About 30 minutes' drive from the city centre is the laidback seaside suburb of Sumner. Generally home to those who want to get away from it all, it also attracts a number of artists and surfies who frequent the beach even in the middle of winter.
There are many quaint shops and the Hollywood Theatre (Marriner Street) is an old-style cinema with three screens, including the Silverstar Lounge with luxury armchairs.
A few distinctive restaurants are to be found on Wakefield Ave. Club Bazaar Pizzeria boasts eclectic kiwiana decor including antique memorabilia such as old amusement games from the 1890s to 1970s and a collection of old surfboards.
On the other side of the road, stairs lead up to an outdoor dining patio at the Ruptured Duck Pizzeria and Bar and at street level the Forget Me Not cafe, which serves up a diverse menu. Further up the street is the popular Cellinis with a focus on Mediterranean style food.
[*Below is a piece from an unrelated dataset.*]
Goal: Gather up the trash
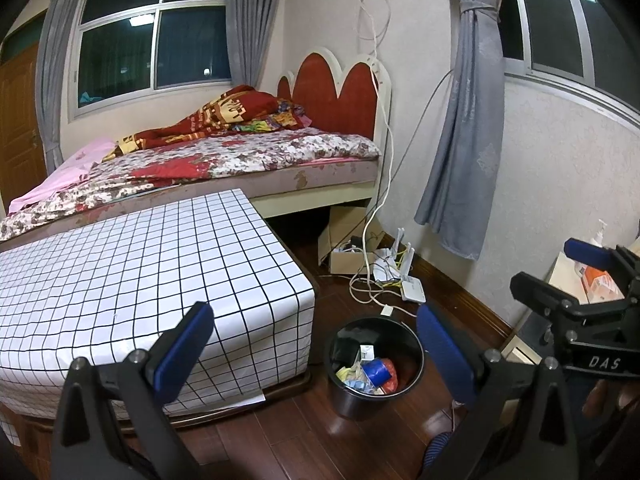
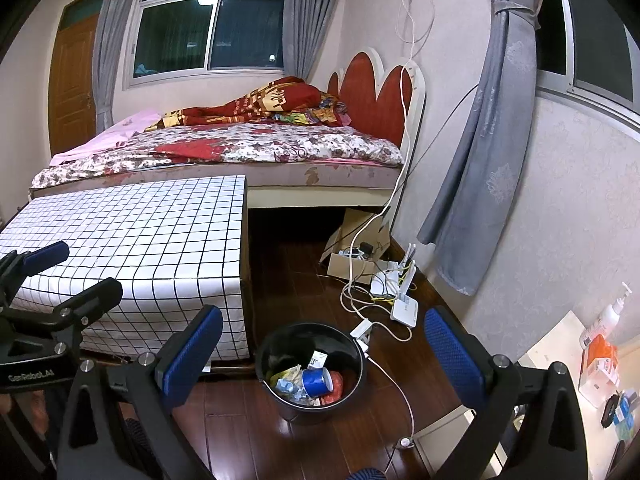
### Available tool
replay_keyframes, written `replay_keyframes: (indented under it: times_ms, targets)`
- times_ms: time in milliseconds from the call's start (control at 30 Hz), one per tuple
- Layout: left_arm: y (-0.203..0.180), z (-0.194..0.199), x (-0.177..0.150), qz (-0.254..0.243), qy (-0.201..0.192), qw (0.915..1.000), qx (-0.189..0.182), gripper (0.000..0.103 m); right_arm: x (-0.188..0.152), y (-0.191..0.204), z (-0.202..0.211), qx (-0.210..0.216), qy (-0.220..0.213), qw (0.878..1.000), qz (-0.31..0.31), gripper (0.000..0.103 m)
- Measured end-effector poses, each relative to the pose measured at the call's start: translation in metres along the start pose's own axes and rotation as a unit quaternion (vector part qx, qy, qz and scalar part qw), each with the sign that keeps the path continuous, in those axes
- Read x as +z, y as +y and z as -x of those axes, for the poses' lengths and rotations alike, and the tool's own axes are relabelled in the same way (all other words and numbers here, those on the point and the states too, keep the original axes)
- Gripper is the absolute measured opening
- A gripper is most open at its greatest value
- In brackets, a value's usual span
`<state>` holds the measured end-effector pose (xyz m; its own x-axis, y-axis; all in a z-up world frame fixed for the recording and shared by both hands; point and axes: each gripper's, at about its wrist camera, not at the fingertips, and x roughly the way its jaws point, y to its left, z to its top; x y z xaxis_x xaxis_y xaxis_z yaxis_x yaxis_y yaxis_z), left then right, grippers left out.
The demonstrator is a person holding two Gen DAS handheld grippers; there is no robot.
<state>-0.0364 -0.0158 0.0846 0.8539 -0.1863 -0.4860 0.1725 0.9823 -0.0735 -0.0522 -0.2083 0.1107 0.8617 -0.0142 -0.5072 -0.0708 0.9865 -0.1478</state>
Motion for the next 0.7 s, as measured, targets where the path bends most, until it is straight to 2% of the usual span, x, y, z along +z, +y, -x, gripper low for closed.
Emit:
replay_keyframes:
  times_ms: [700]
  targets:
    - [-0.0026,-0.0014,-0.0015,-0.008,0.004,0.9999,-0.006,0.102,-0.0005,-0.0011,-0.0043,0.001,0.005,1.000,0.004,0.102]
On the beach itself is Cave Rock - you can clamber your way to the top to get great views along the beach. Sumner beach is good for swimming and safe for children as long as they swim between the flags.
Next to Cave Rock on the end of a jetty is the On the Beach restaurant, a perfect place to sit and have a drink on a hot day.
Right at the eastern end of the beach is Scarborough, which has a playground and paddling pool for the children and award-winning Scarborough Fare restaurant and cafe by the Esplanade Clock Tower.
It is also possible to walk up Heberden Ave to Whitewash Heads and right around to Taylors Mistake Beach - it's a steep climb of about 3km, but worth the effort.
On the way to Sumner you'll pass the quiet suburb of Heathcote. Tucked away here is Ferrymead Historic Park, a unique treat to please children of all ages. Set up in the 1960s by volunteers it is basically Christchurch as it was in the early 1900s.
Ride old trains and trams or wagons led by Clydesdale horses then walk through a replica Edwardian village, complete with an old-fashioned bakery selling tasty goods baked on a wood-fired brick oven.
There is also a working print shop, blacksmiths, Hall of Flame (biggest display of old fire engines in the Southern Hemisphere) and post and telegraph museum with communication history from Morse code through to early telephone exchanges.
Heading in the other direction from Christchurch over the Port Hills is the town of Lyttelton with its historic Timeball Station - a stone castle-like building above Reserve Tce. Built in 1876 it is a fine example of Victorian technology.
While in port, ships used the timeball as a visual check to calibrate their chronometers. It still works today - the 115kg, 1.5m-wide black zinc ball drops at 1 pm daily.
The good thing about Christchurch is that, no matter who you are or what your budget, there's something for everyone. It's always had a lot to offer, but it's now getting even better.